### Your assignment
Where in the records does the word "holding" appear? Copy each line that holds it.

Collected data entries
______
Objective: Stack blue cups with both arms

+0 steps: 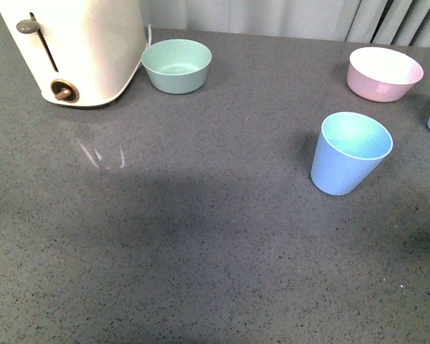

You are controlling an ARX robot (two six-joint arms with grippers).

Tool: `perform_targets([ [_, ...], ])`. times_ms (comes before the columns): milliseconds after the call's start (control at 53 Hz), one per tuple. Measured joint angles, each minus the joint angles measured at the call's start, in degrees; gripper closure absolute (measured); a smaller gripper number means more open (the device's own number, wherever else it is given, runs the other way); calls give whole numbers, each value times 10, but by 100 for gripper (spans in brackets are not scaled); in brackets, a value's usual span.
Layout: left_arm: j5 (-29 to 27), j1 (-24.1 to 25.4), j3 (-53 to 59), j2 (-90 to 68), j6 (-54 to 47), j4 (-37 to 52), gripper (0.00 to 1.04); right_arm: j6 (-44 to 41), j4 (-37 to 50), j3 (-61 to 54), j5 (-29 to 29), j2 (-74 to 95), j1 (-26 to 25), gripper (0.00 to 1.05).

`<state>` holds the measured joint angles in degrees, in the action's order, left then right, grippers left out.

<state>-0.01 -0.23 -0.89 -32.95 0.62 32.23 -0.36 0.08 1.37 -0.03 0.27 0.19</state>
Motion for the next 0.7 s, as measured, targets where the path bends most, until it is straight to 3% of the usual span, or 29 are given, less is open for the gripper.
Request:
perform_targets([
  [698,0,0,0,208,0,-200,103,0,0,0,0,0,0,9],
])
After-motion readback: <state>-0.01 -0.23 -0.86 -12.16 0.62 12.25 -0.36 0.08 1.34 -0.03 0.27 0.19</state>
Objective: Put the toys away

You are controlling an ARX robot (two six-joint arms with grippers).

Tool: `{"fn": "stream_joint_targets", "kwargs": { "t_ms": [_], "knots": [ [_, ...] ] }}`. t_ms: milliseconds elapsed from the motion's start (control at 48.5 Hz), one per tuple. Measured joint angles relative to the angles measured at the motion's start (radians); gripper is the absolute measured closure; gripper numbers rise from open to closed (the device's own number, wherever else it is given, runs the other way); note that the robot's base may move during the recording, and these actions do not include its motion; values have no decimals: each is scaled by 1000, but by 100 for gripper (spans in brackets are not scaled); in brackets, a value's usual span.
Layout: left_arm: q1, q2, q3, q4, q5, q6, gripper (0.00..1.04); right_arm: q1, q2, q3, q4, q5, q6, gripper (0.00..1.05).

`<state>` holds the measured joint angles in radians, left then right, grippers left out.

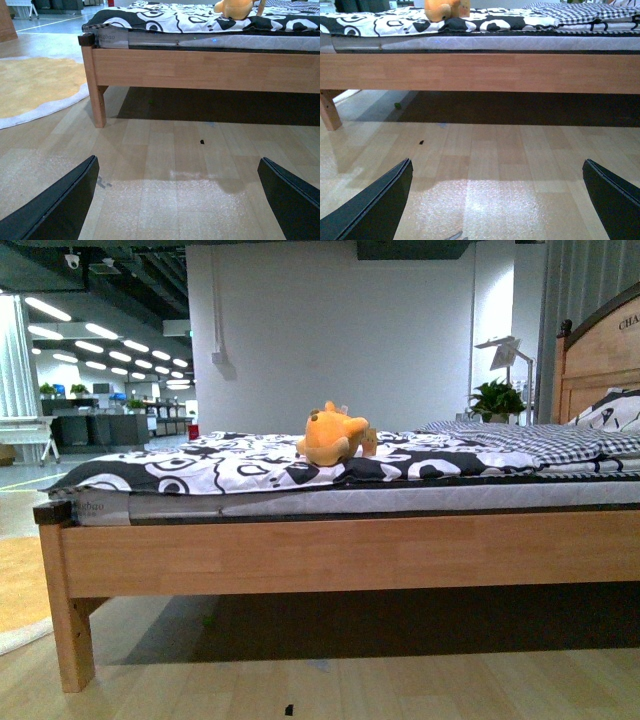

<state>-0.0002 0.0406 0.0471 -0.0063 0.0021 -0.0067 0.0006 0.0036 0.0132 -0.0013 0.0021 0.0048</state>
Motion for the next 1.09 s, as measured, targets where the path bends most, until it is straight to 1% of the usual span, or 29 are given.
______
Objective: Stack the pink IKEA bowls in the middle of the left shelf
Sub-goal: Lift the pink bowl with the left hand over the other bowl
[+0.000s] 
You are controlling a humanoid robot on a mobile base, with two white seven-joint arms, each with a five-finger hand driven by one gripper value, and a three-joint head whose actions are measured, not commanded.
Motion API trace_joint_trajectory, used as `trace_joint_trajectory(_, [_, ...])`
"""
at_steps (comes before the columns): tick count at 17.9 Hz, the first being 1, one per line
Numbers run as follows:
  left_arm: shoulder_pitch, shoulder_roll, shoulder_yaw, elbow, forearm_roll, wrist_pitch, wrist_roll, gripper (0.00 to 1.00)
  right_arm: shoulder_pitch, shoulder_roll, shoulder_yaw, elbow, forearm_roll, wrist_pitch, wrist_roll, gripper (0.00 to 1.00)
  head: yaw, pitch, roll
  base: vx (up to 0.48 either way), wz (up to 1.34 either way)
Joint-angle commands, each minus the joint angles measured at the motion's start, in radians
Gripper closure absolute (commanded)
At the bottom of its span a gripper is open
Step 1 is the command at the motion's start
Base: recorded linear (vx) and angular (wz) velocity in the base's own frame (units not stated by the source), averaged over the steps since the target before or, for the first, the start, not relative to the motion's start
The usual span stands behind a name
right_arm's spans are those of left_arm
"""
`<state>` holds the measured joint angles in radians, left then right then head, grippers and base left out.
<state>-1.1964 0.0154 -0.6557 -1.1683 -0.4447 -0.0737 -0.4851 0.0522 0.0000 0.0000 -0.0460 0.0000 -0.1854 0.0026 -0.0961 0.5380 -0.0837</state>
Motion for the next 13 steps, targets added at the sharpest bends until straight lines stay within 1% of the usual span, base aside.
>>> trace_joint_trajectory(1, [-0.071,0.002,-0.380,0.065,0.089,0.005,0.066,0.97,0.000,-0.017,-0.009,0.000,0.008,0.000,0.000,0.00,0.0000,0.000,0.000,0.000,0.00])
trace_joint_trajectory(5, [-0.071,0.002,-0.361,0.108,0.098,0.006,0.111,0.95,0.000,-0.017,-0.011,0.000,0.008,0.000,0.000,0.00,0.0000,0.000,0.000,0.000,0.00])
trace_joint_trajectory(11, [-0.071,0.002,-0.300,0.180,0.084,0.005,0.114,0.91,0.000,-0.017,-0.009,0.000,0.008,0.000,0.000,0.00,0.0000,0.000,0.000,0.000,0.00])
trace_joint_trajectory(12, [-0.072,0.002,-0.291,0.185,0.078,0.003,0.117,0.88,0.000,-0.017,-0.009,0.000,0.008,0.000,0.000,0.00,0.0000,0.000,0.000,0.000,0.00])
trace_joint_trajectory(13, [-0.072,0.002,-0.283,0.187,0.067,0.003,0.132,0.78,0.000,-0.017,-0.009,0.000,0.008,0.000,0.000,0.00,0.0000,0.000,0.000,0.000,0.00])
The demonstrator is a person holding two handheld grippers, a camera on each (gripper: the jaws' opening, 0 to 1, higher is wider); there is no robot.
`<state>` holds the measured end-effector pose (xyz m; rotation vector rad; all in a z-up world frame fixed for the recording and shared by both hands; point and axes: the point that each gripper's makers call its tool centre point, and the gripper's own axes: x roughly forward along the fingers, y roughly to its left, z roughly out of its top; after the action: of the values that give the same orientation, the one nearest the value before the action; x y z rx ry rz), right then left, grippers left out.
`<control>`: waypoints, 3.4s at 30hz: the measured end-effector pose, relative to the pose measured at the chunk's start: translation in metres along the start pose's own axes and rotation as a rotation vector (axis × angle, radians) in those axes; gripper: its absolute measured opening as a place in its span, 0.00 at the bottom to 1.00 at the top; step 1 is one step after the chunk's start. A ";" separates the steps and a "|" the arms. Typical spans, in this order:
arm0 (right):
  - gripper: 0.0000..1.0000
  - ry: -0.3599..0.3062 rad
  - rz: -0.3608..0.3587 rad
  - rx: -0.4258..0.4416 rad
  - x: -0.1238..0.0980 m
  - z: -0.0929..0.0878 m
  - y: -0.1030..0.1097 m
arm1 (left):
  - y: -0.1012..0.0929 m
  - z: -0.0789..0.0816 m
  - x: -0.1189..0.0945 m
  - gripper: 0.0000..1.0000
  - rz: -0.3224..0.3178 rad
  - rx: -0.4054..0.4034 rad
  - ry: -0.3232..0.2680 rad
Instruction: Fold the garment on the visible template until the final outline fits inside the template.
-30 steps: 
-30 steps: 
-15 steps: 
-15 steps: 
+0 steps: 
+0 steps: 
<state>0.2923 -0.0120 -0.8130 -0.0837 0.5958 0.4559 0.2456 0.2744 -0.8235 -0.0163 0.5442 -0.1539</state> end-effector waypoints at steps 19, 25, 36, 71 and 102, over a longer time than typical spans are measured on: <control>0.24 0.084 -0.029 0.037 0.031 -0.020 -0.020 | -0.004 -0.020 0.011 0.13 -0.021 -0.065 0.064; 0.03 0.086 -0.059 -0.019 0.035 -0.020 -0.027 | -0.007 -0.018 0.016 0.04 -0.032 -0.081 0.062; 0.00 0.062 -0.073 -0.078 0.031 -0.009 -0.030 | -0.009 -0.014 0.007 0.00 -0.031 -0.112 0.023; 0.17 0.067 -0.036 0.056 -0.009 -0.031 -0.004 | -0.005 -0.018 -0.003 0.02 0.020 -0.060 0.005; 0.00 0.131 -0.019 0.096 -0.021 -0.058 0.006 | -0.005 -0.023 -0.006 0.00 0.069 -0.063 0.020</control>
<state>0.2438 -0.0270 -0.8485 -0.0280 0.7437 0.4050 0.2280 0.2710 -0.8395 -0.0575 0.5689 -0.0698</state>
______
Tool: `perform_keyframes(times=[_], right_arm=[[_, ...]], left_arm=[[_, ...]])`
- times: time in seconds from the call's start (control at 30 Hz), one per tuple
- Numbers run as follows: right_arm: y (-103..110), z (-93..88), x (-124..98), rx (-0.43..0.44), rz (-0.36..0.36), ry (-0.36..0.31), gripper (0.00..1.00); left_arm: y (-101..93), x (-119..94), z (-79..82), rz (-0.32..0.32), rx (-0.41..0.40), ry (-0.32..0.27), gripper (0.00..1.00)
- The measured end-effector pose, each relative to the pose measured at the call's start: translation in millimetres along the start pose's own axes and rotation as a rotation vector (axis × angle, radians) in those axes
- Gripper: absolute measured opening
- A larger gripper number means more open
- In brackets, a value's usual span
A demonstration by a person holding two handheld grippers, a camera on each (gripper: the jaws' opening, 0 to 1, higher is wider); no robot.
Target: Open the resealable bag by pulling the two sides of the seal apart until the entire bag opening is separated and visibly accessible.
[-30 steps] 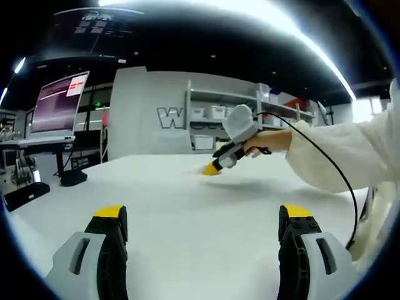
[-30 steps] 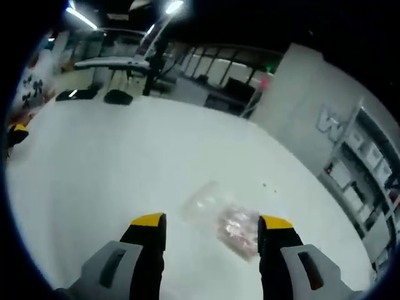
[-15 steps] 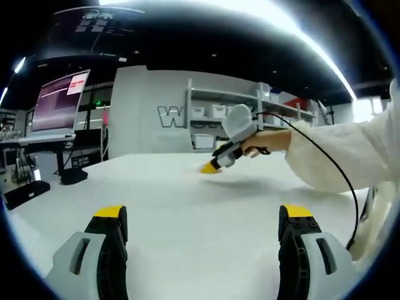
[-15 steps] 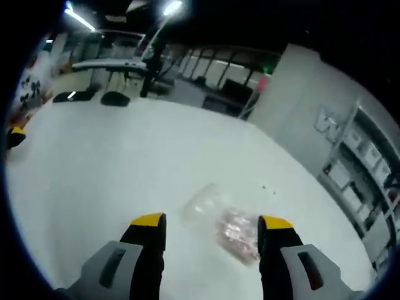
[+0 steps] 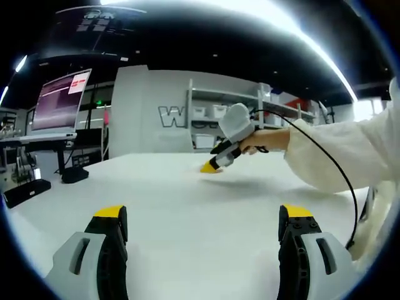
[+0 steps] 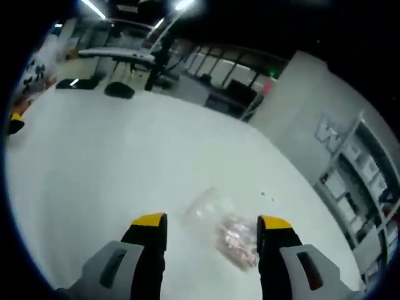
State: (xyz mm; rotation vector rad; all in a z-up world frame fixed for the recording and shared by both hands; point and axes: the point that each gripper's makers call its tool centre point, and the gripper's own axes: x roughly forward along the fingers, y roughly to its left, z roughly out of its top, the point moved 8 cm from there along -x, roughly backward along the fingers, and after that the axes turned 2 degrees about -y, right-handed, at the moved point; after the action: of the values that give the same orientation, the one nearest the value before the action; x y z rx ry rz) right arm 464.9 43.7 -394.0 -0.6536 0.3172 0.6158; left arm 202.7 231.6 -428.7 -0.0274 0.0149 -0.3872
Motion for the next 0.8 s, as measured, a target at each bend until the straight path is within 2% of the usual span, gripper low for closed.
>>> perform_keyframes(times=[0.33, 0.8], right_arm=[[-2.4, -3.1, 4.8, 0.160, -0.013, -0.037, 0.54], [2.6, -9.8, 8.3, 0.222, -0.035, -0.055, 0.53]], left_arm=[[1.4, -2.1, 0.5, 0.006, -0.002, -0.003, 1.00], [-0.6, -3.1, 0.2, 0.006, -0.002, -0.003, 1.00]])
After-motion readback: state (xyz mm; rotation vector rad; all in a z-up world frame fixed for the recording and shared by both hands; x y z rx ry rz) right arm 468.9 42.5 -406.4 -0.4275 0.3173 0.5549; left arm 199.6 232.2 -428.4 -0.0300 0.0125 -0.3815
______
### Exercise output
The demonstrator is a person holding two handheld grippers, a camera on each (gripper: the jaws' opening, 0 to 1, higher is wider); there is no robot.
A demonstration by a person holding two handheld grippers, a camera on each (gripper: the jaws' opening, 0 to 1, higher is wider); no robot.

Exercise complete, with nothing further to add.